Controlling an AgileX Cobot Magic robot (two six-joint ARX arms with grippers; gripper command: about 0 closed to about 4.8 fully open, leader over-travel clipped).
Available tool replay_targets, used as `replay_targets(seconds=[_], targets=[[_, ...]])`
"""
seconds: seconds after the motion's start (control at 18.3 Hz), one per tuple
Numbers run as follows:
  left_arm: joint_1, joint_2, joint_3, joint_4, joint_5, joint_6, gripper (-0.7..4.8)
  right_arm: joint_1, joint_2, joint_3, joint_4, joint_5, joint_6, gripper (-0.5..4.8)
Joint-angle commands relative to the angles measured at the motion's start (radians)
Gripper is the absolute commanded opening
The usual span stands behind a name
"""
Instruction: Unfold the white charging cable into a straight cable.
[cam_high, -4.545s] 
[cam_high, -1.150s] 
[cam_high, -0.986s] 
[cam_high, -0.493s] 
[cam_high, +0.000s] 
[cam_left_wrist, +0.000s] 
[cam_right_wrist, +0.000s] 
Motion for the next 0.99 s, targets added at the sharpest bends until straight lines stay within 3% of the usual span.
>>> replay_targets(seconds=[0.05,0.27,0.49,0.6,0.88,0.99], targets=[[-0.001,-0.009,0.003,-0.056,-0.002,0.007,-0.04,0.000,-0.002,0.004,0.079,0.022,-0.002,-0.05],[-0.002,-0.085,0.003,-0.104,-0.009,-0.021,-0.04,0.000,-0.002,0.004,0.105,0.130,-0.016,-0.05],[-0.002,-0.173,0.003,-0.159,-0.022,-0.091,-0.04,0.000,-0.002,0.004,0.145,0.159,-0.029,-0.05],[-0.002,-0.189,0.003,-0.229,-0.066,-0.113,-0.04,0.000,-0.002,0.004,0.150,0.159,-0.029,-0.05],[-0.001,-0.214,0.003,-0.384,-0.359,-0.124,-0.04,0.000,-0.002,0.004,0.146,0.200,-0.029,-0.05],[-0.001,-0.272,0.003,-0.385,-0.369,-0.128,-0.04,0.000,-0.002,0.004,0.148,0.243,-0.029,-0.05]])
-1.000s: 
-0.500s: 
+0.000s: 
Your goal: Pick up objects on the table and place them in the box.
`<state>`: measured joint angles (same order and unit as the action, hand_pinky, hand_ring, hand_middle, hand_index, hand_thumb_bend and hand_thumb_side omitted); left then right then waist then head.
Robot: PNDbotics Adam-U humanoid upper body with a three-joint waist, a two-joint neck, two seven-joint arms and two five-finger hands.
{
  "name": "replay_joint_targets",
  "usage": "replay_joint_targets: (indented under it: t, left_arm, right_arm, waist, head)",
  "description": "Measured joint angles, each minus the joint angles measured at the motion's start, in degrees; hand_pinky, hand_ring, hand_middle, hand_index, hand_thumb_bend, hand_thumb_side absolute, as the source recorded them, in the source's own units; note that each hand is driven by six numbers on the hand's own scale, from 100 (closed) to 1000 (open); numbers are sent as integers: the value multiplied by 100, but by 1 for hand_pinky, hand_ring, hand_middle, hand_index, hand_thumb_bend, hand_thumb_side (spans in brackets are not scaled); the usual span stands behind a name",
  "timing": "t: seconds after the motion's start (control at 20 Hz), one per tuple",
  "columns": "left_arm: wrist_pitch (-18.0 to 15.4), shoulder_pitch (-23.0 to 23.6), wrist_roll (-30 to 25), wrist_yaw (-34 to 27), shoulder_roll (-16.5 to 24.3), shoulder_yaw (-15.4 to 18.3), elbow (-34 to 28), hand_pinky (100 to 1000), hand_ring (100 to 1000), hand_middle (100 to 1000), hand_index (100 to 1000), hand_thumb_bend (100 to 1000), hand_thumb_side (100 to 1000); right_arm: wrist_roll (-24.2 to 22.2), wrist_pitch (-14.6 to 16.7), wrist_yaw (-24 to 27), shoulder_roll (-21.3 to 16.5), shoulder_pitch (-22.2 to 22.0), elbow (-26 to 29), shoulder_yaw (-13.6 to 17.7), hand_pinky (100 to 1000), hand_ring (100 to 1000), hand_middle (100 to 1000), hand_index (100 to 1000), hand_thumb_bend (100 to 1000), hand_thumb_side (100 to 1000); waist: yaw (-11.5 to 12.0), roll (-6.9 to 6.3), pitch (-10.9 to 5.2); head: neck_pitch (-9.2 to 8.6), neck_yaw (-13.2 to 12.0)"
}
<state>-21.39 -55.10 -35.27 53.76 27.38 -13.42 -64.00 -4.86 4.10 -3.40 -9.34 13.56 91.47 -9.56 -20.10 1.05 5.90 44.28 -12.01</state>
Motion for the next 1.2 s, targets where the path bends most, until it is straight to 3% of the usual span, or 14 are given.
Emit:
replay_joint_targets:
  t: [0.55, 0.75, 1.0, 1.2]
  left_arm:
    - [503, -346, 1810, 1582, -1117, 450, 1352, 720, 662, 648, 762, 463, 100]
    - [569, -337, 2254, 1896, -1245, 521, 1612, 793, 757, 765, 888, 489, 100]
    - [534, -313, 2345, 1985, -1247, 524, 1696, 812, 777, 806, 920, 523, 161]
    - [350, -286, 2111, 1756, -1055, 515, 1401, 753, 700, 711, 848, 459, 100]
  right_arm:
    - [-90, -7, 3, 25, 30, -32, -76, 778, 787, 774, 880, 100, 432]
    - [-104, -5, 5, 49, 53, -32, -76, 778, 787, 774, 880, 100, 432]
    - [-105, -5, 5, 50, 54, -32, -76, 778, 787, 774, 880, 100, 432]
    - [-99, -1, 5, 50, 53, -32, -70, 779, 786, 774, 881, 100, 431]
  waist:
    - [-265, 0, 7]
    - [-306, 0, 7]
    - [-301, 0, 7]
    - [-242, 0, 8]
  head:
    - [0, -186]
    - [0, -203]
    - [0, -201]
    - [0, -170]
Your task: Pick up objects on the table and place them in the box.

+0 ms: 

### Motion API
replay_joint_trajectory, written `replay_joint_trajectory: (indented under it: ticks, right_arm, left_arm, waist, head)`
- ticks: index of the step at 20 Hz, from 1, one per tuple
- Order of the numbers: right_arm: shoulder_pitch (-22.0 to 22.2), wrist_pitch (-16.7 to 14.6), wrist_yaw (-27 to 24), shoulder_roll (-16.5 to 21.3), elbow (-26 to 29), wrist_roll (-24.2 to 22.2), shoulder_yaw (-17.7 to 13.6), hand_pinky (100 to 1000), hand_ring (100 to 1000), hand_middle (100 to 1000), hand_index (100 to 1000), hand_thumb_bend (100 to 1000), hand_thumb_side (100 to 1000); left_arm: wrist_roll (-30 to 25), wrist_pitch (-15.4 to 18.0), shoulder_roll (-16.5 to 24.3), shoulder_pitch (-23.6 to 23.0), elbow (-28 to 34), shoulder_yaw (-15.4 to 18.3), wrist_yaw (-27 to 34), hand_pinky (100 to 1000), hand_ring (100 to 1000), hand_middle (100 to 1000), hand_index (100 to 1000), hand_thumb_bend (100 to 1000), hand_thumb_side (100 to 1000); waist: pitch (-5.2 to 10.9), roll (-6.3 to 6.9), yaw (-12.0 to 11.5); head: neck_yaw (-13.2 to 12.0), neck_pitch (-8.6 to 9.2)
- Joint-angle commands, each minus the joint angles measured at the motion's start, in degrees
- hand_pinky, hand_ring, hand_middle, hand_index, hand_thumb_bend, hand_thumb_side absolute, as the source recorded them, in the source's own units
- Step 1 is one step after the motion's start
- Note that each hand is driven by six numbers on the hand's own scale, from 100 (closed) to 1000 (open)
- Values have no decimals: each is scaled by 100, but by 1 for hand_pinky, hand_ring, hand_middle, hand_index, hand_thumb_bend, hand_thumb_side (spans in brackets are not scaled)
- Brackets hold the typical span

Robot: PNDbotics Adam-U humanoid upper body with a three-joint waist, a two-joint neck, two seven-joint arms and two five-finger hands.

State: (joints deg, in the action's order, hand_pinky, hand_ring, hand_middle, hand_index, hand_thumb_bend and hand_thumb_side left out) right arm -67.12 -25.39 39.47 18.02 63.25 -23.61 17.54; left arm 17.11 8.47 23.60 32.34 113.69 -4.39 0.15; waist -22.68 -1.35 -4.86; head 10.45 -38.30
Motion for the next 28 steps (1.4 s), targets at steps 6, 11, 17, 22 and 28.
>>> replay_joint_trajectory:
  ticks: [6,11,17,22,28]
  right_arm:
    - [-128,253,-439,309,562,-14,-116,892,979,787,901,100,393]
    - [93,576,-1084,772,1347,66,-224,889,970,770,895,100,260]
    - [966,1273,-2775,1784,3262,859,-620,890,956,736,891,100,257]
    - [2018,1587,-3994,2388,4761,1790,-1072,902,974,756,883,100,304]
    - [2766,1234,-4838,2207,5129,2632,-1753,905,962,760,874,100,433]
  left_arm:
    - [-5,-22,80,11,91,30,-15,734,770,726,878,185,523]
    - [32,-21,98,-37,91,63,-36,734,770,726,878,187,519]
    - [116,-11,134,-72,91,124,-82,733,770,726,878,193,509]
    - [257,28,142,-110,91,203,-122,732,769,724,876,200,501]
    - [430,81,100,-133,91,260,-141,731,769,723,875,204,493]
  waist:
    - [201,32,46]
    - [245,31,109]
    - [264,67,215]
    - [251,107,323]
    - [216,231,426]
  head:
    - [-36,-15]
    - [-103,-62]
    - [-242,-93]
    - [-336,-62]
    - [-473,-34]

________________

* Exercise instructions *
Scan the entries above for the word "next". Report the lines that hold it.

* Response *
Motion for the next 0.99 s, targets added at the sharpest bends until straight lines stay within 3% of the usual span.
Motion for the next 1.2 s, targets where the path bends most, until it is straight to 3% of the usual span, or 14 are given.
Motion for the next 28 steps (1.4 s), targets at steps 6, 11, 17, 22 and 28.

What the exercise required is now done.